Vous êtes dans : Accueil > Actualités > E-Santé > Entretien : « Oui, je vois un psy... sur Skype »

Entretien : « Oui, je vois un psy... sur Skype »

le 17 novembre 2017

Depuis six ans, la psychanalyste Fabienne Kraemer consulte par Skype, une idée novatrice devenue très répandue. Elle raconte.

Sous le nom des utilisateurs de Skype figure en principe la mention Absent, Connecté ou Déconnecté. Fabienne Kraemer a ajouté: «Psychothérapies individuelles ou en couple par Skype. Auteure et psychanalyste.» Comme une carte de visite. C’est que la praticienne a fermé son cabinet parisien il y a six ans pour se lancer dans l’e-thérapie. Collier de perles et petit pull gris, livres et cadres en arrière-plan, elle tire le bilan via sa webcam.

Pourquoi vous êtes-vous lancée dans l’analyse via Skype?

Par amour. J’ai rencontré mon conjoint qui travaillait alors en Irlande. J’avais un cabinet boulevard Saint-Germain, aucun désir de quitter mes patients et l’âge où l’on n’a pas envie de passer à côté d’une histoire. J’ai toujours été un peu geek; j’ai proposé à mes patients de poursuivre par Skype. Tous m’ont suivie, sauf un.

Comment avez-vous vécu cela?

Je trouve cela super intéressant car le métier de psy nous fige dans un lieu, c’est un peu sclérosant. A Paris, 99% de ma clientèle venait de trente minutes à la ronde. Cela impliquait une sorte de profil type. Aujourd’hui, j’ai des patients au Tadjikistan, en Birmanie, à Genève, à Zurich, à Miami ou à Singapour. C’est riche et cela me permet une grande mobilité. Je consulte depuis Arles et Paris, parfois depuis chez ma mère. Je pourrais envisager de partir vivre ailleurs. En revanche, il y a toujours une bibliothèque derrière de moi car il est important qu’il y ait un cadre fixe dans une thérapie.

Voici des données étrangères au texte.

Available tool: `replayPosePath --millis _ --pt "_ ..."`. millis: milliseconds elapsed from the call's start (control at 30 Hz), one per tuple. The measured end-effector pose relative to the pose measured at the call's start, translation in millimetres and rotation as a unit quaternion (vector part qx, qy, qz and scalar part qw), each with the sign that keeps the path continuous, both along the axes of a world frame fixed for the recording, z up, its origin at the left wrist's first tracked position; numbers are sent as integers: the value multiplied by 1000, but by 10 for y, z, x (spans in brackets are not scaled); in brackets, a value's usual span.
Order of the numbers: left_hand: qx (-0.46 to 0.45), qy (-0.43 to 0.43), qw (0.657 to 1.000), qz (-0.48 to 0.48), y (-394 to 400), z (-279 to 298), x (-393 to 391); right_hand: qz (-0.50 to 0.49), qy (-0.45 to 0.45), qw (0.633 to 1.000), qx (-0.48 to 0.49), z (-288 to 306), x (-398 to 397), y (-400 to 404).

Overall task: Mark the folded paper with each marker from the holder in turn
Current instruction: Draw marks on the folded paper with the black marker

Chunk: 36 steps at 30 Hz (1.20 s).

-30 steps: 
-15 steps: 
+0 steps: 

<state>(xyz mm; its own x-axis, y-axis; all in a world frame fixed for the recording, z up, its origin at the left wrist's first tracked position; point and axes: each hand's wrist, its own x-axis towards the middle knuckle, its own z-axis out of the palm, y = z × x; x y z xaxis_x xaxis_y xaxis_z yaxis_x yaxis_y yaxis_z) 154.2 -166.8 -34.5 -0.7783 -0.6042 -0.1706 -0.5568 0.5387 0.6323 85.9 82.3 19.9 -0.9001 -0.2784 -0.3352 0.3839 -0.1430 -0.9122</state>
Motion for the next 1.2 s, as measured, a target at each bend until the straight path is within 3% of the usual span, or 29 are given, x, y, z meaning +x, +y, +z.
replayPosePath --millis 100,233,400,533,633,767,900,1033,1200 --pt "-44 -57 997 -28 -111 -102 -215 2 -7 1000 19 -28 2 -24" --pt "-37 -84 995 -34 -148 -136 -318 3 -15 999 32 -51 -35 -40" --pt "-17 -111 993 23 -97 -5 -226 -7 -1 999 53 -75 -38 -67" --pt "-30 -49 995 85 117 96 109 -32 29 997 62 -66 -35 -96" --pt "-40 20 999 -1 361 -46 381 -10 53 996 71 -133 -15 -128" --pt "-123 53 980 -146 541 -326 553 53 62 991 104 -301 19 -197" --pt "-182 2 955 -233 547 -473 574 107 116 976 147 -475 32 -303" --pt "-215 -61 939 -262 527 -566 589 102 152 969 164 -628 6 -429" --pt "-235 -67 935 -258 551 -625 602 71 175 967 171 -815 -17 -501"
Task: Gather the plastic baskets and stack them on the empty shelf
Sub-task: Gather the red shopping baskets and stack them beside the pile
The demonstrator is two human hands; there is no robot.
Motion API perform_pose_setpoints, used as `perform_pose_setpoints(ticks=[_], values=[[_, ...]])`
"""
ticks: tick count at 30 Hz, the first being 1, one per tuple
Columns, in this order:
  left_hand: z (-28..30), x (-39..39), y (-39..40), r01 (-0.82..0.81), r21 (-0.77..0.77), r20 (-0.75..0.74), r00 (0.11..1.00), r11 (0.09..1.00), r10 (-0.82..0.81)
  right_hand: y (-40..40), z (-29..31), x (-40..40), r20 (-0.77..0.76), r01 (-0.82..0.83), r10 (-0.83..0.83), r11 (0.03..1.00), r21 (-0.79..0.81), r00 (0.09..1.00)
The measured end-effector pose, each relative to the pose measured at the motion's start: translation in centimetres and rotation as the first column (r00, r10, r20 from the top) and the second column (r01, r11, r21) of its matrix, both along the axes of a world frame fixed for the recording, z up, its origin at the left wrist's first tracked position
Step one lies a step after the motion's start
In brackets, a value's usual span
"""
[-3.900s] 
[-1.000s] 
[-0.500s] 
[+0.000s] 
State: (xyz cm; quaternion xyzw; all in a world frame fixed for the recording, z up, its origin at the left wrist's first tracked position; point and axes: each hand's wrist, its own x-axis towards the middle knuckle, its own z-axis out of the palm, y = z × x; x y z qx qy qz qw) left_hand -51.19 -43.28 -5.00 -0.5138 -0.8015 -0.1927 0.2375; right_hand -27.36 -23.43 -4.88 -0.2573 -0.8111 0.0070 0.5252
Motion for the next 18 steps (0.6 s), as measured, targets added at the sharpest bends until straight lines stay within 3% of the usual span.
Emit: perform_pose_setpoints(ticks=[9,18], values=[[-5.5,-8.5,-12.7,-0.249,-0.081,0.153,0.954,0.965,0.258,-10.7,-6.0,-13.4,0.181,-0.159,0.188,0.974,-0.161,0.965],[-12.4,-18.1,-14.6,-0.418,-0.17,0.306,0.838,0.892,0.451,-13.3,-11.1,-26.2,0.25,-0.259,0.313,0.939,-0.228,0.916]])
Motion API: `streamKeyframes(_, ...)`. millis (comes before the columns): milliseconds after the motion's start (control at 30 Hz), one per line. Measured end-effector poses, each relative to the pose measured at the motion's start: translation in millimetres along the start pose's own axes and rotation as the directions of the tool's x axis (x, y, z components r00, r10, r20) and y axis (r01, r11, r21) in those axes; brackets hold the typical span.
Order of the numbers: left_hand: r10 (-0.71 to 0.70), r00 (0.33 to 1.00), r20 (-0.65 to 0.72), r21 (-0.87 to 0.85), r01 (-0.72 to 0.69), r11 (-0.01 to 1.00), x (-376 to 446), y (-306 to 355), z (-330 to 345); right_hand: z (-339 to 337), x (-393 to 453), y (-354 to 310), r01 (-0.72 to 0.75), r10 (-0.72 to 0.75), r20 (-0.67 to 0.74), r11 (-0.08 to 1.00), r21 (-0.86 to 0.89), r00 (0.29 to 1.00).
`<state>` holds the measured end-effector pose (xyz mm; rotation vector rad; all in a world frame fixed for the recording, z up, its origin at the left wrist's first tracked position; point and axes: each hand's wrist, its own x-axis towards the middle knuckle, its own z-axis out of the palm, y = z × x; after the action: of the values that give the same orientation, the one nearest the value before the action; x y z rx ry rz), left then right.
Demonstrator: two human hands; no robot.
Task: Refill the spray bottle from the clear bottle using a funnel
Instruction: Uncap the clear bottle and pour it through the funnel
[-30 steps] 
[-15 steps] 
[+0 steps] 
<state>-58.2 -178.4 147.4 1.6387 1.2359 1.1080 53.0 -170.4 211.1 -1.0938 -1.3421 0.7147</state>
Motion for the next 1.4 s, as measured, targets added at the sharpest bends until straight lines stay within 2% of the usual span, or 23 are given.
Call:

Quid de la thérapie en elle-même?

Il a fallu adapter la pratique au médium. Il est très difficile de rester silencieux par exemple; les gens ont l’impression que vous n’êtes plus là. Mais la plus grande différence est que je ne peux plus prendre mes patients dans les bras ou leur poser une main sur l’épaule lorsqu’ils s’écroulent. Je le faisais rarement mais cela manque parfois. Je dois être beaucoup plus soutenante par la parole. A l’inverse, il y a plein d’ouvertures que je n’avais pas auparavant. Je vais à domicile, je surprends des moments de vie et cela peut aider dans une thérapie. Nous travaillons aussi à partir de photos qu’ils m’envoient par Skype ou mail.